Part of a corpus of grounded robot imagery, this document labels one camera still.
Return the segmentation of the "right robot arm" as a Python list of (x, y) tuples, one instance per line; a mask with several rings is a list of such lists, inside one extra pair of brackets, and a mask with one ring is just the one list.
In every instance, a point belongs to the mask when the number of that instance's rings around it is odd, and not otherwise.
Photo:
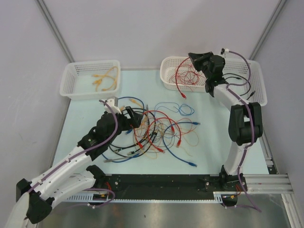
[(189, 53), (194, 68), (206, 77), (205, 90), (219, 100), (229, 111), (228, 134), (232, 141), (228, 158), (215, 181), (222, 190), (233, 191), (246, 184), (242, 167), (247, 151), (263, 135), (261, 105), (249, 102), (231, 89), (223, 69), (226, 61), (212, 52)]

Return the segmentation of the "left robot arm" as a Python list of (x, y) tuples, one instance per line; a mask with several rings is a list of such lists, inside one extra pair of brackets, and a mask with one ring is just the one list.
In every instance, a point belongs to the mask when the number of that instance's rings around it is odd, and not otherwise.
[(115, 105), (105, 105), (105, 112), (77, 146), (58, 164), (32, 180), (21, 179), (16, 185), (16, 200), (28, 195), (28, 206), (24, 217), (32, 224), (45, 219), (61, 201), (93, 188), (101, 189), (105, 184), (103, 172), (90, 165), (102, 155), (123, 131), (138, 128), (143, 114), (126, 107), (128, 117)]

******************************

-- WHAT IS BEING ASKED --
Copy the listing above exactly, minus the pictures.

-- TASK RESULT --
Part of a corpus of grounded robot imagery, this document labels one camera still.
Return the segmentation of the "right robot arm" as a Python list of (x, y) tuples, one instance per line; a mask with several rings is a list of such lists, inside one extra pair of brackets, and a mask with one ring is just the one list.
In every instance, a point belongs to the mask when the number of that instance's rings around it is odd, and not otherwise.
Photo:
[(189, 53), (194, 68), (206, 77), (205, 90), (219, 100), (229, 111), (228, 134), (232, 141), (228, 158), (215, 181), (222, 190), (233, 191), (246, 184), (242, 167), (247, 151), (263, 135), (261, 105), (249, 102), (231, 89), (223, 69), (226, 61), (212, 52)]

Return the segmentation of the "left robot arm" as a Python list of (x, y) tuples, one instance per line; a mask with several rings is a list of such lists, inside one extra pair of brackets, and a mask with one ring is just the one list.
In every instance, a point belongs to the mask when the number of that instance's rings around it is odd, and not otherwise.
[(115, 105), (105, 105), (105, 112), (77, 146), (58, 164), (32, 180), (21, 179), (16, 185), (16, 200), (28, 195), (28, 206), (24, 217), (32, 224), (45, 219), (61, 201), (93, 188), (101, 189), (105, 184), (103, 172), (90, 165), (102, 155), (123, 131), (138, 128), (143, 114), (126, 107), (128, 117)]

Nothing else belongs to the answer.